Tuesday, January 24, 2006

Gathering Requirements

I wanted to briefly follow up on Tip #2 on my recent post about PL/SQL Coding.
http://thinkoracle.blogspot.com/2005/12/20-plsql-coding-tips.html

I am not intending to convince anyone WHY they should spend time gathering requirements, but rather simply HOW to do it. However, let it be known that there are people whose careers are entirely based on the requirements gathering process, that there are volumes of books on the subject, and there exists methods much more sophisticated and involved that what I am going to describe here.

This post is understandably technology-independent, which is good because it is based on my experience along with some articles I've read recently, which has involved a variety of industries and technologies.

Step 1: State Your Vision

Before prattling off a list of what the software must do, you should start by naming some clear, concise key objectives. The basic idea is that all the requirements you are about to list match these key objectives.

Ideally I like to mention in this brief opening statement how the stakeholder's needs can be fulfilled, pain reduced, and/or gain received.

What Are Requirements?

A requirement is based on a specific business-driven need that is necessary to accomplish the stated project vision. Each requirement should be enumerated (or otherwise identifiable), and should only describe WHAT should be provided, not HOW, and should thus not necessarily discuss implementation details. A requirement should also be testable/verifiable, and mention how that is planned to be done.

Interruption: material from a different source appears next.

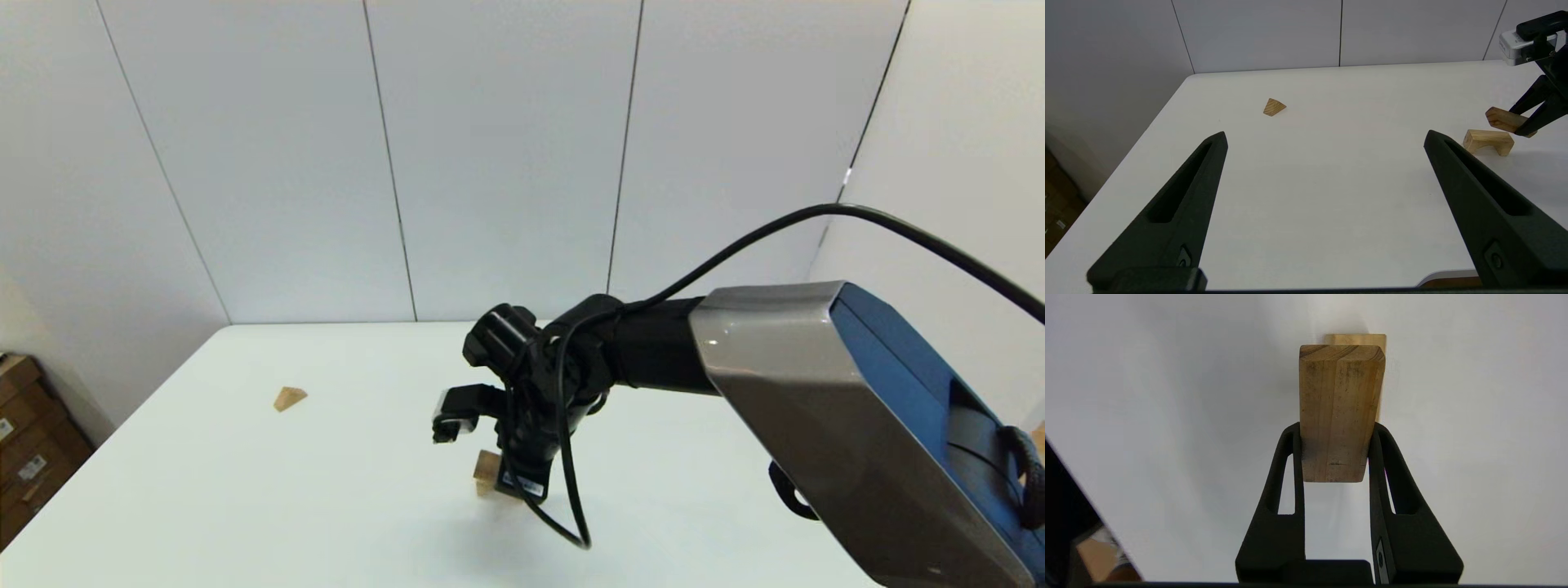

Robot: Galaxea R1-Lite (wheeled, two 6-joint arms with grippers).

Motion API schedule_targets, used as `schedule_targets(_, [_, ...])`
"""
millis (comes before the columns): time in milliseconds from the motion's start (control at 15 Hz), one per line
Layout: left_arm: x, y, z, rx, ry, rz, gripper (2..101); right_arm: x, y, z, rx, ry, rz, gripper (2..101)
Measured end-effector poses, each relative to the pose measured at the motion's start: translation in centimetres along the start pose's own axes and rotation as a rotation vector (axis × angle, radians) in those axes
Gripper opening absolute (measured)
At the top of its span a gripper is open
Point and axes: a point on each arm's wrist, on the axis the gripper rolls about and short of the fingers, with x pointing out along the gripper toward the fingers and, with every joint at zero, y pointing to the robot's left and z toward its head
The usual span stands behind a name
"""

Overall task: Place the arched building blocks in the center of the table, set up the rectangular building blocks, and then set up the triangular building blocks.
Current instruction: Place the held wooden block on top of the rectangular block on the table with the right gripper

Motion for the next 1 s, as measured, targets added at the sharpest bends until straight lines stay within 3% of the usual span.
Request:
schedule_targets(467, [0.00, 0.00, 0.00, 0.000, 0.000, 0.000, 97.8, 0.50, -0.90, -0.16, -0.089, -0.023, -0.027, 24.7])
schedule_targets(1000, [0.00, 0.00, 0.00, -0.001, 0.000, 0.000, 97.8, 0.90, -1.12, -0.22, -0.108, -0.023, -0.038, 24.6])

As I alluded to in Tip #1, my conviction is that the rationale behind a requirement is a necessary step. By explaining WHY something is necessary we can help keep the requirements complete, clear, concise, consistent and maybe some other things that start with c.

Depending on the application, requirements can be related to the functionality, the business interaction (with users), or the technical requirements (eg: time, space, performance, scalability, security, disaster recovery).

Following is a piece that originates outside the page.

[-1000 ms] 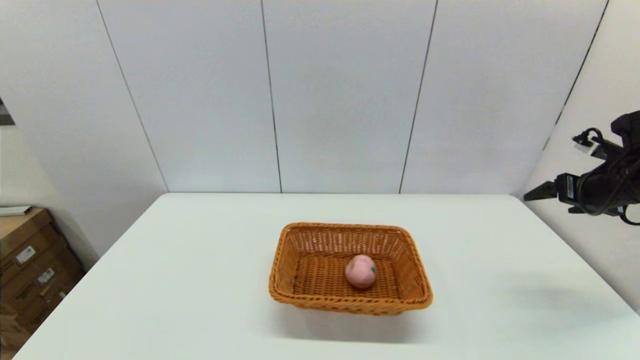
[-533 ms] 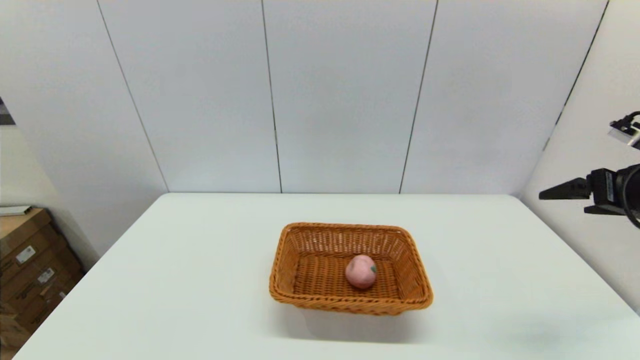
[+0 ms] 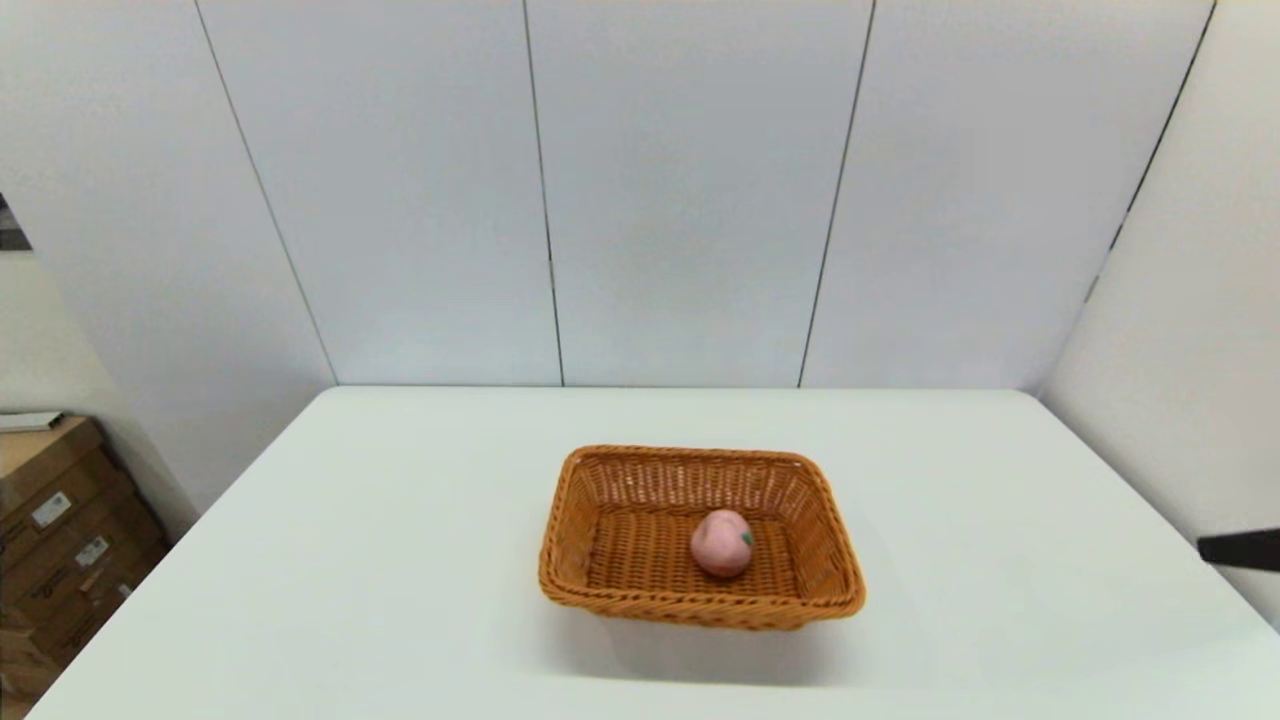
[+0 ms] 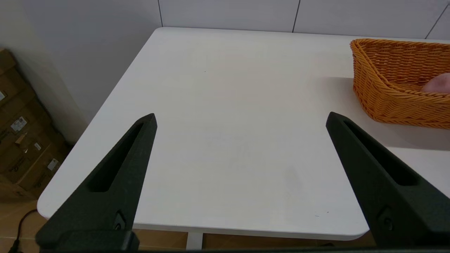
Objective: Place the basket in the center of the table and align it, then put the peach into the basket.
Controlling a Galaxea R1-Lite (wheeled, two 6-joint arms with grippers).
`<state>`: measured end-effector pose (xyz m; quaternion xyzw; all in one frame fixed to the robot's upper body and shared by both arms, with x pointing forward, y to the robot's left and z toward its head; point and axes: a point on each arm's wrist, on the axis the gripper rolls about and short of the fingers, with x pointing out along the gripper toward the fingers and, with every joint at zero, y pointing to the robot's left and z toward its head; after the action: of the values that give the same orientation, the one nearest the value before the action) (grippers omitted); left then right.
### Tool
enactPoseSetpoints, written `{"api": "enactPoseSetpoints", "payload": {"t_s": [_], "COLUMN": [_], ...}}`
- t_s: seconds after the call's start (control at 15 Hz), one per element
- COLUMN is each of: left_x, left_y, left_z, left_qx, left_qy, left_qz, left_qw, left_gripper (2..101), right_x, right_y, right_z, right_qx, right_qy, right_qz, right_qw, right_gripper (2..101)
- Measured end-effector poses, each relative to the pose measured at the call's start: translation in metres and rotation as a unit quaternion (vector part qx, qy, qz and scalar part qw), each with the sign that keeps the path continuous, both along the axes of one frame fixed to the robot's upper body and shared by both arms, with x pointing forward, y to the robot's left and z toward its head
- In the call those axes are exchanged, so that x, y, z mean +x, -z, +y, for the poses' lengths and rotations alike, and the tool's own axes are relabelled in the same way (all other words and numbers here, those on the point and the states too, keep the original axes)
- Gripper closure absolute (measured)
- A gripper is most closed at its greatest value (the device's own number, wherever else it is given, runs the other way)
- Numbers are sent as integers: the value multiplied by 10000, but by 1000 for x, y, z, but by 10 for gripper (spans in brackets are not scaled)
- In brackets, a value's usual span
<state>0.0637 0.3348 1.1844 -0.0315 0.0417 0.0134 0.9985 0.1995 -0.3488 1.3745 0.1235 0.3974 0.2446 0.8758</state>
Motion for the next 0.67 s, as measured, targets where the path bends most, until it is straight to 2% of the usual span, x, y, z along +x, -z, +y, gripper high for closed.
{"api": "enactPoseSetpoints", "payload": {"t_s": [0.2, 0.67], "left_x": [0, 0], "left_y": [0, 0], "left_z": [0, 0], "left_qx": [0, -5], "left_qy": [-2, 0], "left_qz": [0, 0], "left_qw": [10000, 10000], "left_gripper": [54, 54], "right_x": [-40, -72], "right_y": [-2, -3], "right_z": [11, 20], "right_qx": [69, 30], "right_qy": [-381, -404], "right_qz": [34, -223], "right_qw": [9992, 9989], "right_gripper": [52, 52]}}
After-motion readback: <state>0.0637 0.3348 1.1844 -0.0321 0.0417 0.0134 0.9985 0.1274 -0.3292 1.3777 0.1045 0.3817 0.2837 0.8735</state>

For example, requirements can include anything from business rules, the budget, the interface (web-based vs desktop), reporting abilities, performance (number of concurrent users), completion date/schedule, security needs, hardware, software, error/fault-tolerance, user technical level, system maintenance requirements, and so on.

How to Gather Requirements

Is this a brand new product, or is it meant to either replace or compete with another product? If the latter, you should evaluate what that product does, and how it can be improved.

Identify all the stakeholders, such as users, management and the nerds (technical folk). Talk to them either one-on-one or in groups.

Techniques

In my experience, I simply write a document. For more sophisticated approaches, you can look into use-case models, unified modeling language (UML), automatic requirements generation tools, prototypes, storyboard, agile software development or any other host of techniques.

One word about prototypes. Go ahead and use prototypes to help users express their needs. But when you're done, throw the prototype away. Tell management that a quality product will take time to develop, and working with hastily-thrown together prototype code is just going to wind up with a real mess. Trust me: Chuck it!

Common Requirements Errors

Based on some research articles, the most common types of errors when writing requirements are (in order):
1. Incorrect assumptions
2. Omitted requirements
3. Inconsistent requirements
4. Ambiguous requirements

What's Next?

Remember that requirements gathering is a cyclical process. Despite having a single author responsible for this document, there should be several stakeholders conducting several rounds of reviews and inspections. In fact, you should have a way to track the history of the requirements document, and it should be possible to revise it, even after it is finalized (this is the real world, after all).

Prioritize your requirements. You may even want to move some requirements to a "future release" section.

In my requirements document, I als like to add the following sections:
1. A list of all the assumptions that were made during the requirements gathering process, and why.
2. A list of constraints on either the software, the design, or the development process
3. A reference to any industry standards to which you want the software to conform (eg: ANSI SQL), and why.
4. A summary of how we expect the system to be used: how many concurrent users, transactions per day, etc.
5. Project-specific details, like the manpower, time, skill sets, deadlines, licenses, equipment that will be needed.
6. A project glossary of terms used in this application, including acronyms.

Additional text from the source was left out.